About this exercise: Given the listing below, write out exactly the lines starting with the line that has "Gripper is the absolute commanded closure" and going on through the line that has "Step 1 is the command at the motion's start", both kept.

===== Records supplied =====

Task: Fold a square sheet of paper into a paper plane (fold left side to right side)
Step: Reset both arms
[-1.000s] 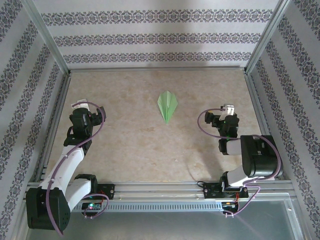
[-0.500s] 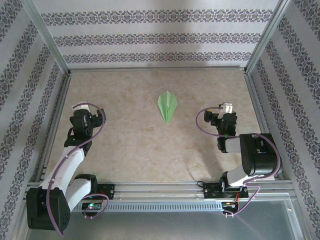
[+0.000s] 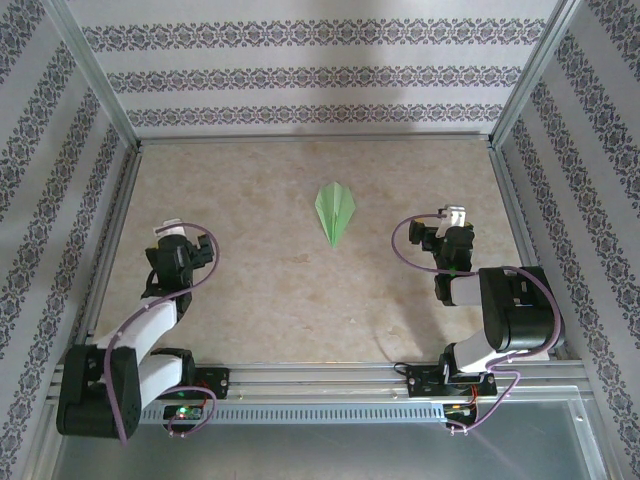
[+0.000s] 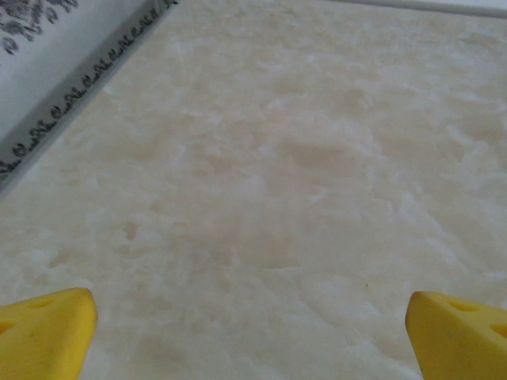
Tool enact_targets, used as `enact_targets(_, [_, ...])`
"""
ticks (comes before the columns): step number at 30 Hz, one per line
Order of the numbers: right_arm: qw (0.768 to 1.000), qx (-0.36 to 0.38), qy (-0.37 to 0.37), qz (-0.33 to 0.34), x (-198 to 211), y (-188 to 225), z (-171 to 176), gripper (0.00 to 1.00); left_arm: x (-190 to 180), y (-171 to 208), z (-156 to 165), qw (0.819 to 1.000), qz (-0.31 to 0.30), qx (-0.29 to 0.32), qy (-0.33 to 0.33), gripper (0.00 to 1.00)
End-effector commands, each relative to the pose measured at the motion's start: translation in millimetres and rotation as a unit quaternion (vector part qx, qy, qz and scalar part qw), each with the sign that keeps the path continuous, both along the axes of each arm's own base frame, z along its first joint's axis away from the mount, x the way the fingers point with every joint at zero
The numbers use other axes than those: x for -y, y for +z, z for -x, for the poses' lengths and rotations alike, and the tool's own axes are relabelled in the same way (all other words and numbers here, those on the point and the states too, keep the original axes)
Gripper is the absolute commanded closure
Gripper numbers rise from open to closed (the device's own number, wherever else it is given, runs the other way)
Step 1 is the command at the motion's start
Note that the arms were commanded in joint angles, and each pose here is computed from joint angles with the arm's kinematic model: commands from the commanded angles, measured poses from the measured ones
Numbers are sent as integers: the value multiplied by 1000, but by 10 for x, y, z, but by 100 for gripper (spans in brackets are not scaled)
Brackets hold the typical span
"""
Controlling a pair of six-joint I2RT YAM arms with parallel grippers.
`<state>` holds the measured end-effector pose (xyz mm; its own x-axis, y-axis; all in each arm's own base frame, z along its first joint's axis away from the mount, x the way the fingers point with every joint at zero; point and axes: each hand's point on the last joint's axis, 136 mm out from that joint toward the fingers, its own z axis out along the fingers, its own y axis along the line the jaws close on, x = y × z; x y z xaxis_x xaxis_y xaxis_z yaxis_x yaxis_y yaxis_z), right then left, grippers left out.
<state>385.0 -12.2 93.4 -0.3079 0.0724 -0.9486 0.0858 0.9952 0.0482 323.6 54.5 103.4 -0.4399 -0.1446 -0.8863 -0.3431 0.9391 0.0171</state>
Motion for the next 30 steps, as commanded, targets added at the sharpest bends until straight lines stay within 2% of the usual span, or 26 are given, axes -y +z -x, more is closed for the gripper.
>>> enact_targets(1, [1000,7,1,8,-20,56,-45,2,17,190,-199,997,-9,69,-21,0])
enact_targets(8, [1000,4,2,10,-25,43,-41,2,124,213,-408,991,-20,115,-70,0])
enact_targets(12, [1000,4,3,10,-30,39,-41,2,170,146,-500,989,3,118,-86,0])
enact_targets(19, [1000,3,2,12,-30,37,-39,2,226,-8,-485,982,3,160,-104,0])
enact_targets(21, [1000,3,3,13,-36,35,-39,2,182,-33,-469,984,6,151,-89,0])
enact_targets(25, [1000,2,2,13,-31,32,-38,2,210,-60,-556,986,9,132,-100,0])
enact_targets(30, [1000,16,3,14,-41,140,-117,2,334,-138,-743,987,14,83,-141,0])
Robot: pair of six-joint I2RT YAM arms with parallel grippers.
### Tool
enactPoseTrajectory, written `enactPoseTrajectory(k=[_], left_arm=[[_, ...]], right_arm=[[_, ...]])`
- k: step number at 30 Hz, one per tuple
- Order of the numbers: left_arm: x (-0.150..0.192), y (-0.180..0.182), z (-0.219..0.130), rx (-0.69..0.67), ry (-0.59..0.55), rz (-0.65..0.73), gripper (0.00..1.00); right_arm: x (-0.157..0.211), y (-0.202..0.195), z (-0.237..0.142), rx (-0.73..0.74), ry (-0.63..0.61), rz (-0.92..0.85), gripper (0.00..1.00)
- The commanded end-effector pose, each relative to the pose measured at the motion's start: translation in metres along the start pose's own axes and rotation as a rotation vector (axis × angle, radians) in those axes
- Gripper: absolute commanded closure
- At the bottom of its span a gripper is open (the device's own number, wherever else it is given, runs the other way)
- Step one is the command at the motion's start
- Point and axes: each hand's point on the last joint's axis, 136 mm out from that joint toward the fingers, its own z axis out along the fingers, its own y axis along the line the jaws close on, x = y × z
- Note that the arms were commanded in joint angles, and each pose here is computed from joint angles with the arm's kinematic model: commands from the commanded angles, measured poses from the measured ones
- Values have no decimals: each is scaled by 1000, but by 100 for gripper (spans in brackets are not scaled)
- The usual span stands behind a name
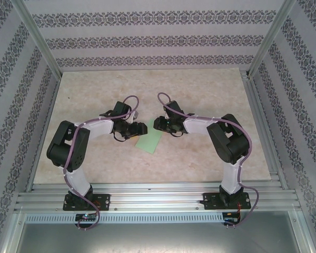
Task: Fold a paper plane with a square sheet of paper (fold left side to right side)
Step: Third fold the triangle at the center of the table.
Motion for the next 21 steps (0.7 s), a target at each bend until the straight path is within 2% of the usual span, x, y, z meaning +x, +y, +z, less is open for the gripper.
enactPoseTrajectory(k=[1, 17, 21], left_arm=[[-14, -12, 1, 57, -15, 4, 34], [-16, -22, 16, 115, 8, -7, 44], [-20, -28, 16, 143, -1, -9, 52]], right_arm=[[-3, -2, 1, -20, -8, -5, 60], [-2, 2, 1, -57, -1, -11, 61], [-3, 3, 1, -65, -2, -14, 61]])
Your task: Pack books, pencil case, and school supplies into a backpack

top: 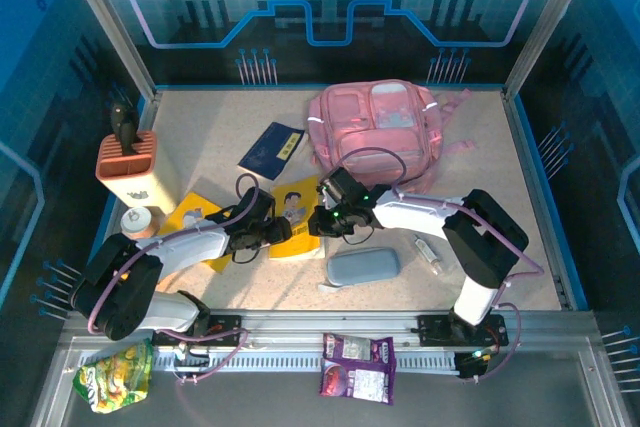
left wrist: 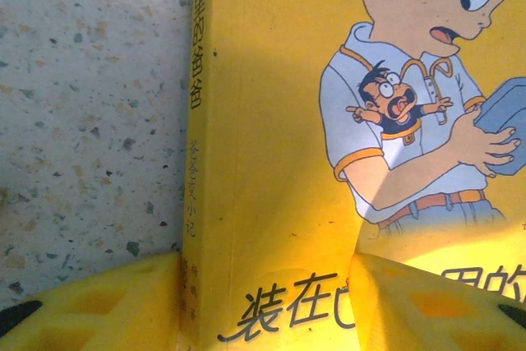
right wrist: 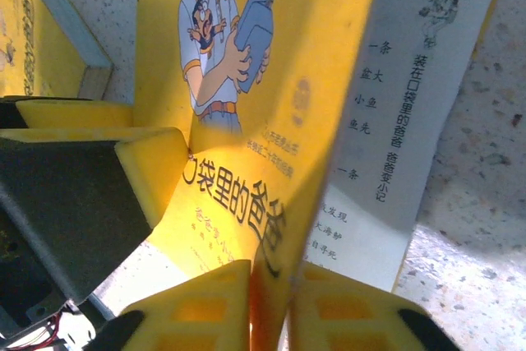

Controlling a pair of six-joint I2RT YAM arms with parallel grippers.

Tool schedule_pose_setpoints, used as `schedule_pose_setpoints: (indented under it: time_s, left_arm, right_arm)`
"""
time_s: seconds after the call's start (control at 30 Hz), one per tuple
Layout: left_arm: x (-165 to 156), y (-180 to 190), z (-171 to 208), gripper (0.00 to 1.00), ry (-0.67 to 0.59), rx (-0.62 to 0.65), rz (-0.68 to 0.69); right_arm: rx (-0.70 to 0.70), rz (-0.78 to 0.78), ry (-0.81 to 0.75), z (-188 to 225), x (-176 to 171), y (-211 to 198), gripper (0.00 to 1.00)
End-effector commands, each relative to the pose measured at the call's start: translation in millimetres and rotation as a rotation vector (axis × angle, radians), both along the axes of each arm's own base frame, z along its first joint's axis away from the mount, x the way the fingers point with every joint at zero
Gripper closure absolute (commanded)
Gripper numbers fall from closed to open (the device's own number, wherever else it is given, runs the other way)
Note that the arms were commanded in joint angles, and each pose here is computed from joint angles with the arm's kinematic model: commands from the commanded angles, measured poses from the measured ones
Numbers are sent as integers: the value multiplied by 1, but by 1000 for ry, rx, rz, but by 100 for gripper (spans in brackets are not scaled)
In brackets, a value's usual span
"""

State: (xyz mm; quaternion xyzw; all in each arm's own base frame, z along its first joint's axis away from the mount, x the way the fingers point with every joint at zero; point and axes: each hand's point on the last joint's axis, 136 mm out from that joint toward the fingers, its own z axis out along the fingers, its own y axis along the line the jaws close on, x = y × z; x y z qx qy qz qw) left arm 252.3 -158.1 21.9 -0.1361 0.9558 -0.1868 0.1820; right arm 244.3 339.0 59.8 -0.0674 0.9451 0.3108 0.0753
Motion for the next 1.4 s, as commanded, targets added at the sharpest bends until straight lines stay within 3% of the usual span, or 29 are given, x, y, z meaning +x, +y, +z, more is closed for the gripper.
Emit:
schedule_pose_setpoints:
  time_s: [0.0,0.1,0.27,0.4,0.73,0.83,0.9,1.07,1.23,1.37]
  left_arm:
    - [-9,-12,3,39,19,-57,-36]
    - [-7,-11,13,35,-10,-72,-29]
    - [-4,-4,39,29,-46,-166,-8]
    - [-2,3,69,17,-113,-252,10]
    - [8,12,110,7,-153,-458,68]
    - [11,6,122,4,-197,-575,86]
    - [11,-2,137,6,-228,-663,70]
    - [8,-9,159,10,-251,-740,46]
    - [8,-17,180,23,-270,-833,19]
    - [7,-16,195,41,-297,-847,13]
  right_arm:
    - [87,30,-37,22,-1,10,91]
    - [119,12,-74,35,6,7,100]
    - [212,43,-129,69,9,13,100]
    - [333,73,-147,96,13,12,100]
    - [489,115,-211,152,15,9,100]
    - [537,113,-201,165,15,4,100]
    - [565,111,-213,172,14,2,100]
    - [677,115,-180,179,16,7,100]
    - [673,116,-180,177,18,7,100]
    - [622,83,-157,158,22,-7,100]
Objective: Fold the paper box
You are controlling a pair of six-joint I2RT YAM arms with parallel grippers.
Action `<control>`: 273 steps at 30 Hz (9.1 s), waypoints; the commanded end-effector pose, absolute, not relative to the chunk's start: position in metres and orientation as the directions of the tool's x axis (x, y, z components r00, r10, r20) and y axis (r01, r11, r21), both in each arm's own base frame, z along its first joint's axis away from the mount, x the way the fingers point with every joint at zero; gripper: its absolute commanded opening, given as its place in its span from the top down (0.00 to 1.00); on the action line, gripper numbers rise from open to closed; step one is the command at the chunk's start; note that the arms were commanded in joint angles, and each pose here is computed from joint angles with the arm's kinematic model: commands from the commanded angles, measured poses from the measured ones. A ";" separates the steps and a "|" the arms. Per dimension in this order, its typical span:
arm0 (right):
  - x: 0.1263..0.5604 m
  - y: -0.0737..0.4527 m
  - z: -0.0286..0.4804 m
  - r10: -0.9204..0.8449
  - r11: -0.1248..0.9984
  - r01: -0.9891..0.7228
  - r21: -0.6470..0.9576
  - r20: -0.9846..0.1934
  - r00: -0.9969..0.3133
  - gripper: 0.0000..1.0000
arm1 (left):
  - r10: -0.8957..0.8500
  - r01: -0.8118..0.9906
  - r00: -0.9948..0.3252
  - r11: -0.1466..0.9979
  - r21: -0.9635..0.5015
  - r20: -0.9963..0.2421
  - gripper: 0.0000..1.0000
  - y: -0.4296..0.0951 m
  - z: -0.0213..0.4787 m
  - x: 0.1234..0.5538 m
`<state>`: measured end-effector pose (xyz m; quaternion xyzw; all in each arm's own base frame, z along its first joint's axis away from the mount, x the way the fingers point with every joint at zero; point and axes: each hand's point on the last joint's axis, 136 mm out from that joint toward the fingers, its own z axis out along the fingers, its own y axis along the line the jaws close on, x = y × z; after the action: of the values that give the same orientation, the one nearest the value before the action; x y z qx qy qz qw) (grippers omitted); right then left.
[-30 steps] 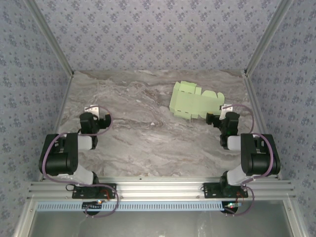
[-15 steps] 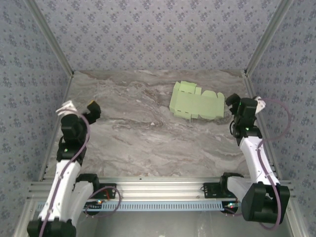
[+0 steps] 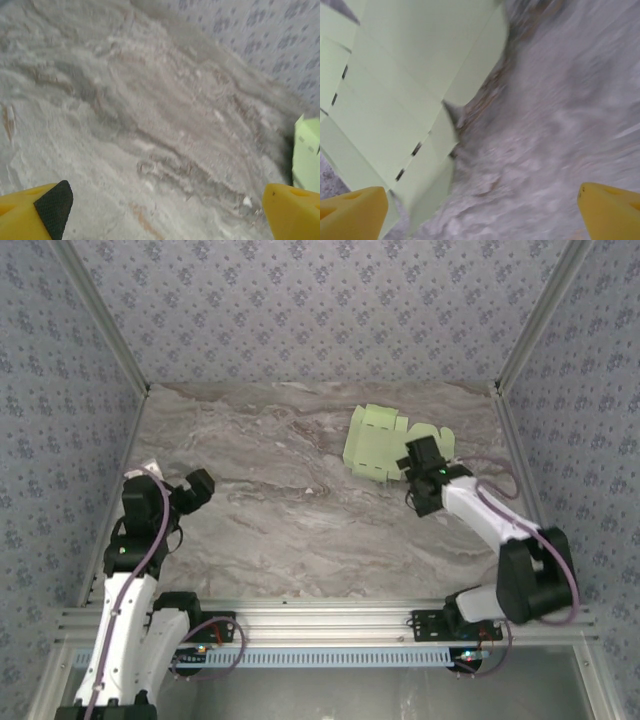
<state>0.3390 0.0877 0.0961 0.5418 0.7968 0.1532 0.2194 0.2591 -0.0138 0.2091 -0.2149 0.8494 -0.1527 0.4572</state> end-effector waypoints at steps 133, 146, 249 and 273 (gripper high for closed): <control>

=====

Written answer:
Gripper is the absolute commanded closure
Gripper numbers rise from open to closed (the device's own number, wherever else it is given, runs the other way)
Step 1 is the command at the motion's start

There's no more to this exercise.